Since I've explained several times now, what the problems are with it, I suppose that if it hasn't sunk in by now, it probably never will.
All you seem to be saying is the most rational thing to say is ''we don't know.''
FFS, yes.
At what point in the argument from contingency do you propose that comes in? Hence my first question what is it you don't know and at what point do we not know.
It's not that I don't know something about the argument from contingency, it's that I don't know which, if any, of the proposed solutions to the question of why things exist and are the way they are, is right, because they all come with logical problems.
Let me run through the argument again.
Here is an object what is the reason it exists? Here is the universe, what is the reason it exists? Whatever the reason is it must exist independently of the universe and it must have acted independently of the universe. Where is the problem?

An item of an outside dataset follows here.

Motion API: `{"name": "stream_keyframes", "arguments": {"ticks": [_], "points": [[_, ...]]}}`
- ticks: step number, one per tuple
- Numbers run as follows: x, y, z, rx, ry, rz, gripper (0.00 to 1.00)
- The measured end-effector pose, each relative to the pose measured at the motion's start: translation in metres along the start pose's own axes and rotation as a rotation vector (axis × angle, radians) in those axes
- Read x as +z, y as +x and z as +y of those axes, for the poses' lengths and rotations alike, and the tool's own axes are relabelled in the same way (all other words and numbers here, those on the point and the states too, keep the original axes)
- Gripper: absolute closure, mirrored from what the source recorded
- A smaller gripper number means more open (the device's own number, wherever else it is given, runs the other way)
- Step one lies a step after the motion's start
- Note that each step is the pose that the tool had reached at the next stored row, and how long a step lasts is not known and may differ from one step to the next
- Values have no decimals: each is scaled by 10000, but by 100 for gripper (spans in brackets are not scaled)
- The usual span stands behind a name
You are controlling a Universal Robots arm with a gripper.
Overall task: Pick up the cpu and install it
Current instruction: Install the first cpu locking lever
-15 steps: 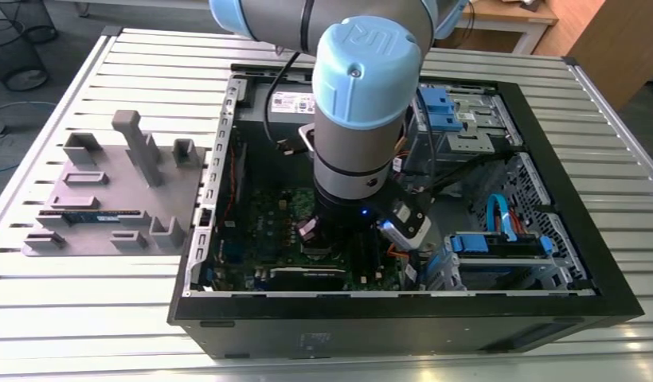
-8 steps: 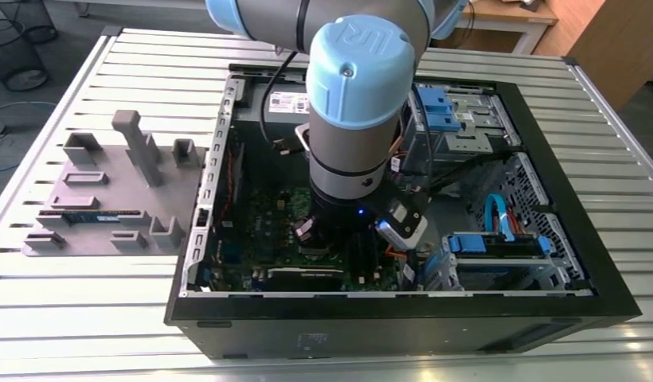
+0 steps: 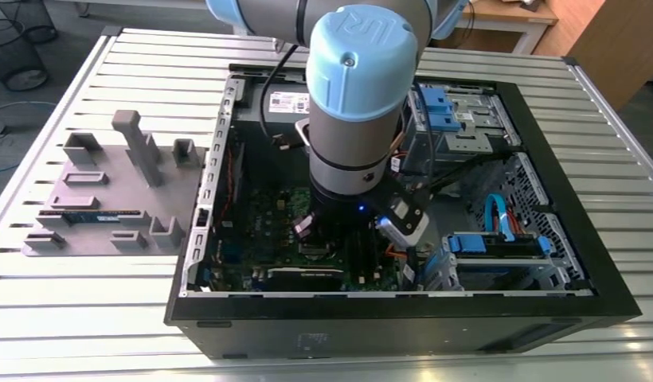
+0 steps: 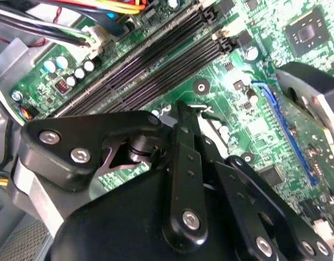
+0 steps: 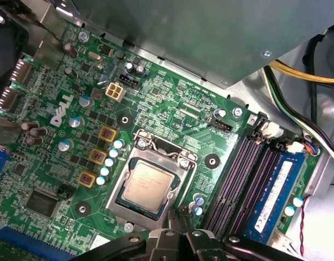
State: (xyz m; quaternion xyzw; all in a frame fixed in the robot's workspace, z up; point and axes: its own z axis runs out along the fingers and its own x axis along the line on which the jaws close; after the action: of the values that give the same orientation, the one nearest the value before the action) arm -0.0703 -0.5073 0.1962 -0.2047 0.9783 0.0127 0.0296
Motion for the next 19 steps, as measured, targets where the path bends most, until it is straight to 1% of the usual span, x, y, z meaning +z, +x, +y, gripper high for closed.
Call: {"name": "stream_keyframes", "arguments": {"ticks": [5,6,9,10,14,15,16,18,19], "points": [[-12,0,0,6,1,1,89],[-39,-2,0,6,3,3,89],[-165,-10,2,7,4,3,89],[-182,-12,2,6,6,4,89],[-182,-12,2,7,3,1,89],[-181,-13,2,8,-15,41,89],[-180,-15,0,13,-76,184,89],[-177,-18,-1,27,-215,515,89],[-176,-19,-1,32,-269,640,89]]}}
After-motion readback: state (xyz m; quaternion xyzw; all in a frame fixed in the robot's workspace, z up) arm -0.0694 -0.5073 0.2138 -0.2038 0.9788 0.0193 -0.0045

That's not even in the form of a logical argument - it's just two questions and an unargued assertion. What's more it never even reaches the conclusion of a necessary entity. You haven't said why the universe necessarily needs an explanation for its existence. You haven't said why, if it does have a reason, that that reason is something that can 'act' in some way, rather than just be some sort of static principle, for example.
There simply isn't an argument there to refute.
...The universe could just be. The problem here is that it arbitrarily suspends the principle of sufficient reason in a special plead.
Yes, in exactly the same way as you do, one step removed from the universe, when you imagine that you've reached something that you might be able to label 'god'. It's all comically contrived: "Oh no, we can't possibly just suspend the PSR for the universe, but we can once we've got to the reason for it, because I like that better, 'cos I might get away with calling it 'god', with the excuse of calling in 'necessary' first, and then pretending that I haven't suspended the PSR at all."
I'd say you couldn't make it up, but you did.